Preferably, the protein receptor of the present invention is obtained from a model of full-length wild-type HBV capsid protein structure predicted by Alpha Fold2, and the monomer length is a dimer structure of 183 amino acid residues. The docking binding pocket was set using the position of small molecule ligand binding in the PDB ID 5T2P structure.
Pretreatment of proteins protein receptors were hydrogenated and Gasteiger charged by the dock Pre module of Chimera software, followed by Minimization of protein energy using the Minimization module. Pretreatment of a small molecular receptor generates a 2D structure of a molecule from the molecules Smiles through an encoding function of RDkit and carries out hydrogenation, the maxAttempts parameter is 100, the random seed is 0xf00D, then the 2D structure is optimized into a 3D structure by using a UFF force field, and the maximum iteration number is 1000. The small molecule ligands are charged and converted using OPENBABEL. In the molecular docking process, the Vina and the expansion program SMINA of Vina are used for docking, the random seed is 0, the docking site is selected as an original small molecule ligand binding site, the exhaustiveness parameter is 24, each small molecule is scored according to the affinity, and the 10 compounds with the top scoring rank are taken for subsequent molecular dynamics simulation screening.
S5, predicting and screening based on molecular dynamics simulation structure-activity relationship: the stability of the small molecules to HBV capsid protein carbon end domain is analyzed by utilizing molecular dynamics simulation software combined track analysis package, a structure-activity relation model is constructed, the EC50 of the small molecules is predicted, the combined free energy of the small molecules and HBV capsid protein is calculated, and the capsid assembly regulator with anti-HBV activity is screened.
Preferably, the input structure of the molecular dynamics simulation of the present invention is the protein-ligand complex predicted by S4, and the molecular dynamics simulation steps are shown in fig. 7. The preparation of the molecular simulation input file is completed by the solution builder of the CHARMM-GUI online server, a proper period boundary and a water box are created for each biological system, the water box boundary is set to be more than 10A from the protein boundary, the water box is filled with a TIP3P water molecule solvent model, and meanwhile K+Cl < - > is added to neutralize redundant charges in the system, so that the final concentration of K+Cl < - > is kept to be 0.15M.

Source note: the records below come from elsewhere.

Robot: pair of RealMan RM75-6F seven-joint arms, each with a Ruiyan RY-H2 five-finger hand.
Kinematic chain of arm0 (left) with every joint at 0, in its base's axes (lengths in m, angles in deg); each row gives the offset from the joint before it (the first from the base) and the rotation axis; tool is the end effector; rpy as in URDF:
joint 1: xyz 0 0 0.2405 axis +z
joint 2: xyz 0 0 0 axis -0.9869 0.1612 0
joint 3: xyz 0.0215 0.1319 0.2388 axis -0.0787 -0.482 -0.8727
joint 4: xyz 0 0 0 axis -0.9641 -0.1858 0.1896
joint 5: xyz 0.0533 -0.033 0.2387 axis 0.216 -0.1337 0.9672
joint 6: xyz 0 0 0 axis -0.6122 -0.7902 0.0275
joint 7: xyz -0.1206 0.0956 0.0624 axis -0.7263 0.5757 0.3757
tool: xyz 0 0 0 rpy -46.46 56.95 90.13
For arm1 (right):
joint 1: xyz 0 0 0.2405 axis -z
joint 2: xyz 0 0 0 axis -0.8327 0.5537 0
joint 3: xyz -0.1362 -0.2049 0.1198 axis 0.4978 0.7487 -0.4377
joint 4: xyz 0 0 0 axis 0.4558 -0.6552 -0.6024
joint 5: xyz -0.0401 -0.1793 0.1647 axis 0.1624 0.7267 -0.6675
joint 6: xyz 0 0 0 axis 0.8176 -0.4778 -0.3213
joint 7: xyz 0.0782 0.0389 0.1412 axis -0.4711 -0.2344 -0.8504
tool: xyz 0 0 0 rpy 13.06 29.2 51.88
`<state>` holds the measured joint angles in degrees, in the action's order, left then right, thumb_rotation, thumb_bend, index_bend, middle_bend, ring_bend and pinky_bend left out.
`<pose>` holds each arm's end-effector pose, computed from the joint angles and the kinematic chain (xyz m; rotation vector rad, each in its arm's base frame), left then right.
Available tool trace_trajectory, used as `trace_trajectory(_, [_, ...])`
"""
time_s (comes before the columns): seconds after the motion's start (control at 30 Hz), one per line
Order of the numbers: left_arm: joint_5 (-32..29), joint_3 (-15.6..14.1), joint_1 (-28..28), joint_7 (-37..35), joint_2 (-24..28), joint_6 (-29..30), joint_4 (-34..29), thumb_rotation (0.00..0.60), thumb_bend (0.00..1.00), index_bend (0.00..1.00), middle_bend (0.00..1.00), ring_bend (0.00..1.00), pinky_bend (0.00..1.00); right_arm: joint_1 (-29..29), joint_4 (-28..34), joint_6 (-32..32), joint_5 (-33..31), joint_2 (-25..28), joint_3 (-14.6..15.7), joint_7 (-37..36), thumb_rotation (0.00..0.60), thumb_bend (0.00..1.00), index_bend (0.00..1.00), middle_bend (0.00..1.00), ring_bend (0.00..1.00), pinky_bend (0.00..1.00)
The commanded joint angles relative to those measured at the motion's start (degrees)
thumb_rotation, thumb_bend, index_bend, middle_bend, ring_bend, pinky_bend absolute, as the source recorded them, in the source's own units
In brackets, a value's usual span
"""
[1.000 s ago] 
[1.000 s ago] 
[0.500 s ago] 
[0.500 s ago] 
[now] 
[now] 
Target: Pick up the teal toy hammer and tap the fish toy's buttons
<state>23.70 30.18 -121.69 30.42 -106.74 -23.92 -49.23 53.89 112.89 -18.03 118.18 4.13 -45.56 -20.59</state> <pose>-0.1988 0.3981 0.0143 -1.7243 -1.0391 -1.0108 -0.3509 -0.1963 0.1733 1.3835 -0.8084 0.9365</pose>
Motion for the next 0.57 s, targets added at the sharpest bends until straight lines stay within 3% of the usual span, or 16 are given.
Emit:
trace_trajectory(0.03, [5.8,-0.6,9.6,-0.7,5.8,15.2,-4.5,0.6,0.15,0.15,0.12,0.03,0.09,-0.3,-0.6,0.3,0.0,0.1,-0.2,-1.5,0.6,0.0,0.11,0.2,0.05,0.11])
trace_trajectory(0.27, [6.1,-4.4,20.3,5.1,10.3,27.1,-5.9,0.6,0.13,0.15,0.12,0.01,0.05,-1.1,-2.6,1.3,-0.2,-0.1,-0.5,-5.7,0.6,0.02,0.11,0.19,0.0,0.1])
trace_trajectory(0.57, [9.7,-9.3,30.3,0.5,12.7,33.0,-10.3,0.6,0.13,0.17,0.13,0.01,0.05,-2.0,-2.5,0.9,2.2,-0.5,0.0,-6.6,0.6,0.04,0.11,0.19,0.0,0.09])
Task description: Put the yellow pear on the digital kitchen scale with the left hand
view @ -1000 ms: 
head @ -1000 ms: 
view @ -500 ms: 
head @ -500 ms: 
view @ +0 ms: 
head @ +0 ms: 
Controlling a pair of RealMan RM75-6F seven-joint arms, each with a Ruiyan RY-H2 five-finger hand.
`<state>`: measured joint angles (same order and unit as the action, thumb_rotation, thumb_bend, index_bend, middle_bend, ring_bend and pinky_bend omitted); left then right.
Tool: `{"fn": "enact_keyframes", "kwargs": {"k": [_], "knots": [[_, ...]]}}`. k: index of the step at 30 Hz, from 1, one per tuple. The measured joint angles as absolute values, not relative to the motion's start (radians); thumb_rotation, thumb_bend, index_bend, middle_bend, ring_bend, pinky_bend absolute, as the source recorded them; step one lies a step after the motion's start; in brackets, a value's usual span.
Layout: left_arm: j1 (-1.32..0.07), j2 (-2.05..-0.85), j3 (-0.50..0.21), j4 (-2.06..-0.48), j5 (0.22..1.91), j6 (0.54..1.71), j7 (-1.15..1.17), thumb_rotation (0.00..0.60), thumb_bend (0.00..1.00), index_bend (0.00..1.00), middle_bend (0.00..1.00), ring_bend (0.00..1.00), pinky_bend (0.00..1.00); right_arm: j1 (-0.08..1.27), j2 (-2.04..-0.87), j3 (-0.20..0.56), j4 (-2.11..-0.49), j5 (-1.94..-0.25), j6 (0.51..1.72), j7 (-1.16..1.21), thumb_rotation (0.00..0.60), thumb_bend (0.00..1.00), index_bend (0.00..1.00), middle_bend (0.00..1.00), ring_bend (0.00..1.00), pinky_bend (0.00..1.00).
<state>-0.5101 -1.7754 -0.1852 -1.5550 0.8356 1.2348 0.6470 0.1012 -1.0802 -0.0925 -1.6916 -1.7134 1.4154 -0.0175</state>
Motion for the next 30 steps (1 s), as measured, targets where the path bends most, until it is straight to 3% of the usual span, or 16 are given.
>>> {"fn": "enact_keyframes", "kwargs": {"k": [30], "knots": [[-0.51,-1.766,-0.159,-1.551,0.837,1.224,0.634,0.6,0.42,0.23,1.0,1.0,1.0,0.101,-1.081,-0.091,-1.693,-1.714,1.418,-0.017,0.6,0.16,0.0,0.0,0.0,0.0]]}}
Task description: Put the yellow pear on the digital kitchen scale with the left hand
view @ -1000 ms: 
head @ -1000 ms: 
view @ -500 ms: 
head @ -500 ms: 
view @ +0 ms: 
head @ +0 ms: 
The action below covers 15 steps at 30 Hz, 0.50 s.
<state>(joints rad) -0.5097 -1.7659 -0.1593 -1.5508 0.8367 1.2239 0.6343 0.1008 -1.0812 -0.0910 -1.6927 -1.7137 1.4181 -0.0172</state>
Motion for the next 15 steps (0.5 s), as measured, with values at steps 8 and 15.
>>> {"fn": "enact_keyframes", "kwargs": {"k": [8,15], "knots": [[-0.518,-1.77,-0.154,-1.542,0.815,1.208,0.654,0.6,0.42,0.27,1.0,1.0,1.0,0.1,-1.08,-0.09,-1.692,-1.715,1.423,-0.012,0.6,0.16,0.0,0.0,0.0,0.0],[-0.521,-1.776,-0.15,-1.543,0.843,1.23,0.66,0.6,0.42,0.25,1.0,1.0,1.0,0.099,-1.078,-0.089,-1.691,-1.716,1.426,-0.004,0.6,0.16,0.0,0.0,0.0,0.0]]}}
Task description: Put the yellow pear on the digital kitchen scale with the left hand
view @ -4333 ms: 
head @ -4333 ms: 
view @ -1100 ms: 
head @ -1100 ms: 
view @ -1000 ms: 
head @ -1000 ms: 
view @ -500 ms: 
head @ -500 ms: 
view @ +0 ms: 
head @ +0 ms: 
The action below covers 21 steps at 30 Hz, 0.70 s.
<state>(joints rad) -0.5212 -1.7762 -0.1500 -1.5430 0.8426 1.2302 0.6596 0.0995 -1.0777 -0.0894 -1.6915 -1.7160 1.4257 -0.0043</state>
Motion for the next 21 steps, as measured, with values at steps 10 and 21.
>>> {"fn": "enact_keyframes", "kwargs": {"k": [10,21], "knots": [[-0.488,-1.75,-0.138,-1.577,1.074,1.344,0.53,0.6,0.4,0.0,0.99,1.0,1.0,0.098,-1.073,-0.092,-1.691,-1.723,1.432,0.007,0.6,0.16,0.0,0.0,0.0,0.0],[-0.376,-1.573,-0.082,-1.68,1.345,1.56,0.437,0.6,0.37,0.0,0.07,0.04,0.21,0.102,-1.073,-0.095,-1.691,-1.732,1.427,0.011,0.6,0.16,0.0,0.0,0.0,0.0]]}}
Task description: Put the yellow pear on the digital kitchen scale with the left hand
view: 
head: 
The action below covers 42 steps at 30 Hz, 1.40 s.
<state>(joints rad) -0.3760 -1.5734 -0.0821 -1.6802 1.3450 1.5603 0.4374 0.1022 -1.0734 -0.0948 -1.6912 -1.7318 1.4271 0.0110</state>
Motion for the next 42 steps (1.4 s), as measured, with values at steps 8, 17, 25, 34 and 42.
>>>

The molecular simulation process is completed by OPENMM software, the non-bonding method parameter is Particle-Mesh Ewald (PME), the hydrogen bond parameter is selected from restricts, the simulation temperature is selected from 303.15 Kelvin, and the simulation pressure is selected from normal atmospheric pressure. The code of the molecular simulation is completely written by a Python programming language, python packages such as OPENMM, pandas, numpy and the like, the capability of the system is minimized by using a minimization function, then non-limiting simulation of 30ns is completed by using OPENMM, 15000000 steps are performed, a track file is intercepted every 50000 steps, 300 frames of the track file are generated, interaction of protein and small molecules is converted into a dcd file containing 3D tracks, the dcd file contains positions of 300 frames in each atomic simulation process of HBV capsid protein and ligand, and energy in the simulation process is recorded every 1000 steps.
Preferably, all molecular system track files generated by OPENMM simulation are completed by MDTraj, MDAnalysis, pandas, numpy, matplotlib and other packet analysis in Python language, and due to the existence of cycle boundary conditions, the generated track needs to be subjected to structural centering by MDTraj, and the MDtraj is used for reading dcd files to calculate the stability index of the capsid protein carbon end domain. The stability index is RMSF and RMSD of residues 150-183:
wherein N is the total number of atoms,the square sum of the position offset of the ith atom of the current frame and the ith atom of the target frame comprises the square sum of the position offset of the X-axis, the Y-axis and the Z-axis, T is the analog total duration, and +.>Cartesian coordinates of atoms at time tj, +.>Is the cartesian coordinates of an atom at the initial moment.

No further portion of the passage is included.